Ok. T'as qu'à m'indiquer une direction, qu'on en finisse ! Je vais la suivre, ta voie de l'Atlas.
Je sais ce que vous pensez, chers auditeurs. Je perds pas la boule, rassurez vous. Je sais que ce truc n'est pas vivant, je suis pas idiote. Je ne la laisserai pas me mener par le bout du nez.
Seulement, quand je tape dessus, ça ressemble à une coque de carbone tissé. C'est de l'ancien, mais de l'ancien fabriqué par l'homme. Et ça me "parle", en tout cas ça essaie de communiquer. Peut-être qu'il y a quelque chose à en tirer. Peut-être que c'est un vieil enregistrement et que des collectionneurs seraient contents de payer pour l'entendre ?
Encore faudrait-il que je remonte la boule jusqu'au cargo.
Je sens que ça va être une épreuve difficile, mais Cassy, t'es pas du genre à te laisser abattre, hein. Allez, fais un essai, porte-la au moins jusqu'à l'entrée de la salle, pour voir.
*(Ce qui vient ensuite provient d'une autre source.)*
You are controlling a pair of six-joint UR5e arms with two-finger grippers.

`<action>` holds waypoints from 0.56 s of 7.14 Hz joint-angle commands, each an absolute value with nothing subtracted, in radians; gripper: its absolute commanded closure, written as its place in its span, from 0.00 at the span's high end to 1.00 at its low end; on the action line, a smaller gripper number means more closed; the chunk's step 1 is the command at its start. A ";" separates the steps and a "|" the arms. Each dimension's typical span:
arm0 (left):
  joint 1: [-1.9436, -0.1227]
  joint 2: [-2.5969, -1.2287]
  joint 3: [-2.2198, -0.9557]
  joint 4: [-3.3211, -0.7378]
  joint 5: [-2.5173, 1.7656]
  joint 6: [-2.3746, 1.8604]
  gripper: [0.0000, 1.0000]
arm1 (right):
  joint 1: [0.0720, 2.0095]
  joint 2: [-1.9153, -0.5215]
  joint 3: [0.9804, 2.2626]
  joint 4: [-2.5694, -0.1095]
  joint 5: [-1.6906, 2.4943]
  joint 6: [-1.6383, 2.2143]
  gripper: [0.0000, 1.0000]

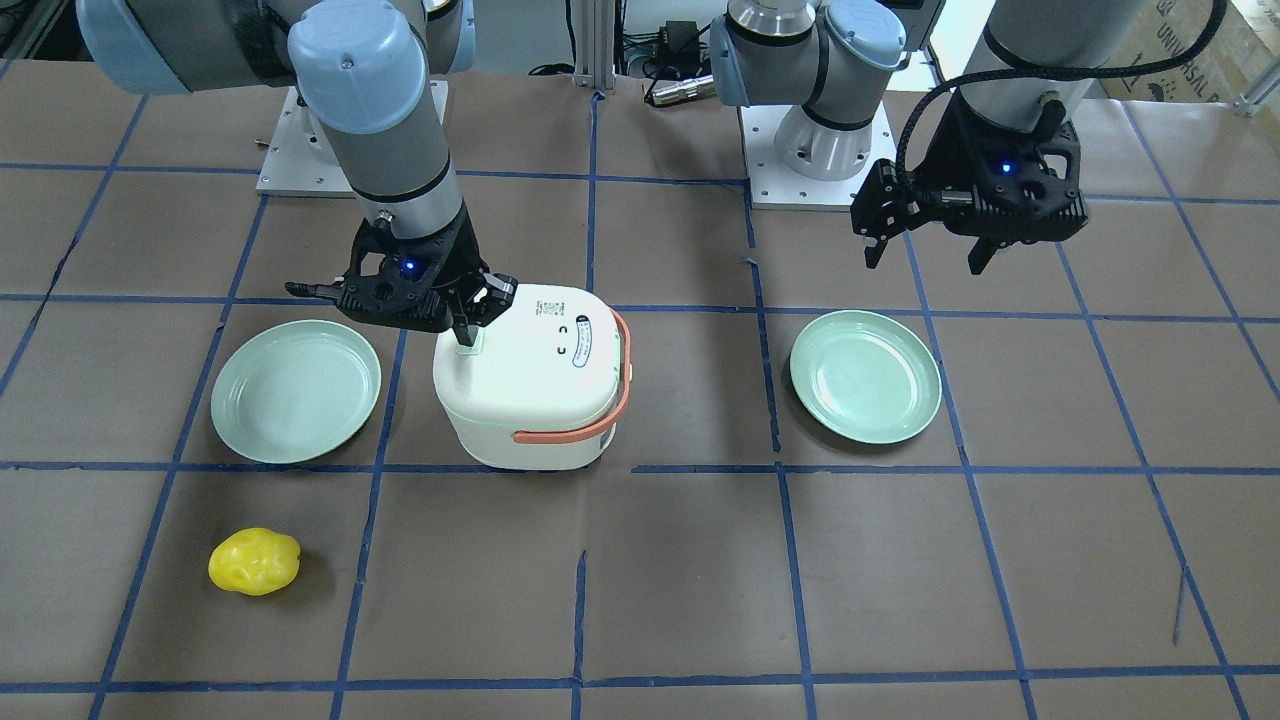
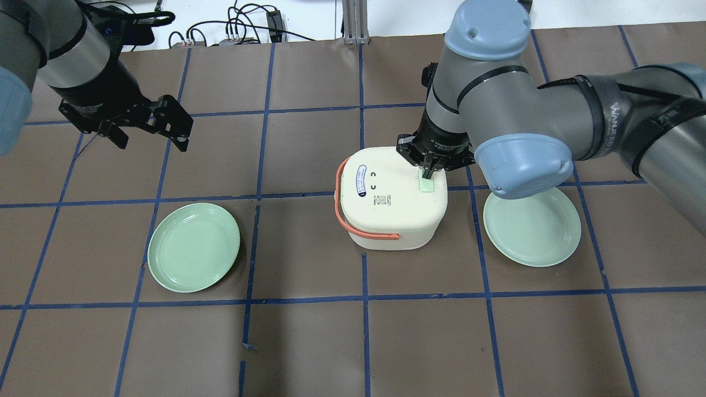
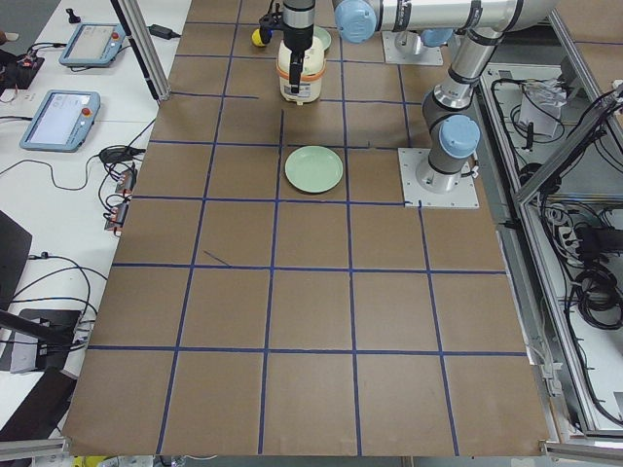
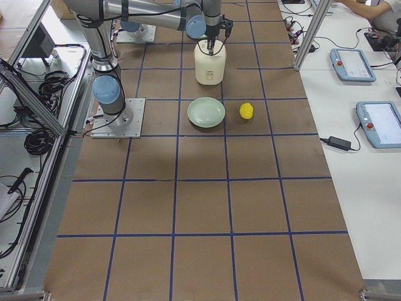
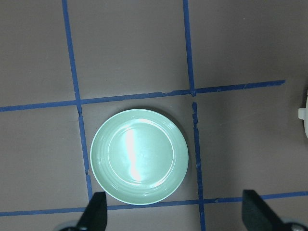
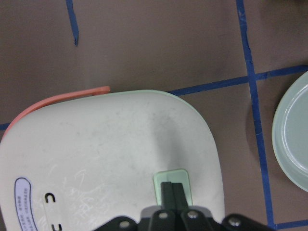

"T'approche pas de ce truc."
Nom d'un soleil.
"Pili ?"
"Oui. Recule. Contre le mur."
"Putain, Pili, je t'ai cherché partout..."
"Pose ton canon par terre."
"Euh, d'accord. T'as l'air... t'as l'air d'aller bien, on dirait. T'as mis du sang partout, à l'usine. Je croyais que t'étais blessé."
"Qu'est-ce que tu sais sur l'Atlas ?"
"Pas grand chose..."
"Développe."
"Tu voudrais pas braquer ton flingue ailleurs que sur moi ?"
"Tu vas répondre, ensuite on verra."*** Fin enregistrement ***
Cassy - DU. 17-1301 - T°C : 32,6° C (ext.) - Loc. : Triirasefli, système Oibosolumill (Euclide)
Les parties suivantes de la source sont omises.